Current Architecture:
In our current architecture, we are using Hadoop File System to store our reporting data in Parquet file format and we are Spark Thrift Server to expose these data through a SQL interface (JDBC/ODBC). Using this interface, SAP BO is configured to pull data for the reports.
BO Version : SAP BO 4.2 SP07
Spark Version : 2.1.0
Current Behaviour:
We have a medium grade query being generated by one of our report with 28 joins (shown in query panel).

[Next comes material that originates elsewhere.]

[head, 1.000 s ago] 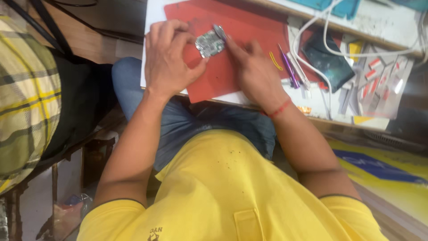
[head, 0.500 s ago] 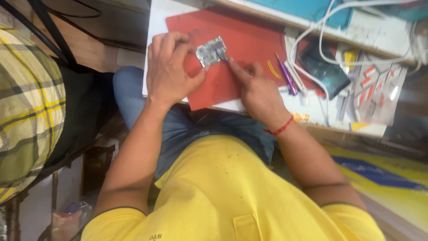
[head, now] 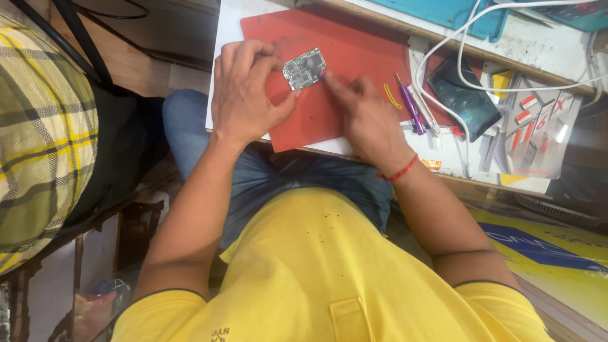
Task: The person uses a purple tool to scrape and clean a small circuit board placed on a red mat. They then use a heat gun to apply heat to the board, likely for desoldering or reflowing components.
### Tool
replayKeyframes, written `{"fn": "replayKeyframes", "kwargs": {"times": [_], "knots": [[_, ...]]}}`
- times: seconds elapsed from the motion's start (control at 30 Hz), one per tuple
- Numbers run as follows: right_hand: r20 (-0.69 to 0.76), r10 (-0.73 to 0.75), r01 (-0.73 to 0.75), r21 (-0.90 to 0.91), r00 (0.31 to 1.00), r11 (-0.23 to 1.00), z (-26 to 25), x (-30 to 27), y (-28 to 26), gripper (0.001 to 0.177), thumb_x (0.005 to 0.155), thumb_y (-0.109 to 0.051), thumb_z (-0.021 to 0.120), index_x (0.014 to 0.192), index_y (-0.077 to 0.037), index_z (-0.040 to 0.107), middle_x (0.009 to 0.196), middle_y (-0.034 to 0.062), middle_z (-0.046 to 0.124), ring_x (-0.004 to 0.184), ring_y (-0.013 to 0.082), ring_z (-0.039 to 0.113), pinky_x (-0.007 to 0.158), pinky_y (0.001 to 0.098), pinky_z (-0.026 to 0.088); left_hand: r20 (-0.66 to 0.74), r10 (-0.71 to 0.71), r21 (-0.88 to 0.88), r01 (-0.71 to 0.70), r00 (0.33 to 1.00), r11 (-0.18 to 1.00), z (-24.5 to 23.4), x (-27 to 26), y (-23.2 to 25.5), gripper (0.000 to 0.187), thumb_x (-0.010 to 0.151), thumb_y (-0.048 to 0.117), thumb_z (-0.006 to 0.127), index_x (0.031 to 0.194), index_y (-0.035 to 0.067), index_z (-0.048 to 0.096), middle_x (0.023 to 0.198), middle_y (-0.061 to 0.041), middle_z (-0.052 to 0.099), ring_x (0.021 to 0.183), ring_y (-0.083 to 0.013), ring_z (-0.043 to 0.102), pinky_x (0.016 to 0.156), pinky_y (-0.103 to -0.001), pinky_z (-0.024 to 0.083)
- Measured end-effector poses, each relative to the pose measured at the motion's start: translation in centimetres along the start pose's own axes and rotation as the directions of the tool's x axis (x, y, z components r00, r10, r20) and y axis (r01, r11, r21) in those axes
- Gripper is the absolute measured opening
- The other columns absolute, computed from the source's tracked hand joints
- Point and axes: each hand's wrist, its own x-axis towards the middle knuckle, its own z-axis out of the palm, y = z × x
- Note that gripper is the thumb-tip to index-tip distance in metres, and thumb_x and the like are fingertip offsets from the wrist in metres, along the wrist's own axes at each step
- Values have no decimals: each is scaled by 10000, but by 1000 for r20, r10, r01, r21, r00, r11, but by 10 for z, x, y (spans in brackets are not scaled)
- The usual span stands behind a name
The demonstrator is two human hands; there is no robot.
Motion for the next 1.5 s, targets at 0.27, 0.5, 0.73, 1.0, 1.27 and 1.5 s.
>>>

But when the report is run in Webi, we see a different query is being triggered (core logic is same) in Spark with complex and long string alias are being added to each field, table and join (snippet of two columns are below).
`SYNTHJOIN_9445517e`.`SYNTHJOIN_e7712c1dSYNTHJOIN_ae302cd9bi_financial_timeFINANCIAL_DATE` `_SYNTHJOIN_9445517e___SYNTHJOIN_e7712c1dSYNTHJOIN_ae302cd9bi_financial_timeFINANCIAL_DATE_`,
`SYNTHJOIN_9445517e`.`SYNTHJOIN_e7712c1dSYNTHJOIN_ae302cd9SYNTHJOIN_f7386c62SYNTHJOIN_12a564e7SYNTHJOIN_e7907874SYNTHJOIN_151b5d6fSYNTHJOIN_cc7708b9SYNTHJOIN_9a61ffc9SYNTHJOIN_425d41fbbi_marketMARKET_LEVEL_1` `_SYNTHJOIN_9445517e___SYNTHJOIN_e7712c1dSYNTHJOIN_ae302cd9SYNTHJOIN_f7386c62SYNTHJOIN_12a564e7SYNTHJOIN_e7907874SYNTHJOIN_151b5d6fSYNTHJOIN_cc7708b9SYNTHJOIN_9a61ffc9SYNTHJOIN_425d41fbbi_marketMARKET_LEVEL_1_`
Questions:
- Can I please understand the reason behind on why long alias is being added in the query?
- Since Spark 2.1.0 supports only 64k bytes of value for a query (https://issues.apache.org/jira/browse/SPARK-19796), the query generated based on this query crosses this 64K value. So spark jobs are getting failed. We would like to reduce and keep these alias simple and crisp to avoid this 64K barrier. Please suggest any configuration that we are missing in SAP BO?
- Also we notice that SAP BO is generating a lengthy sub query rather than simple join query, is there any configuration in SAP BO to fire the query shown in query panel to the database rather than exploding the query?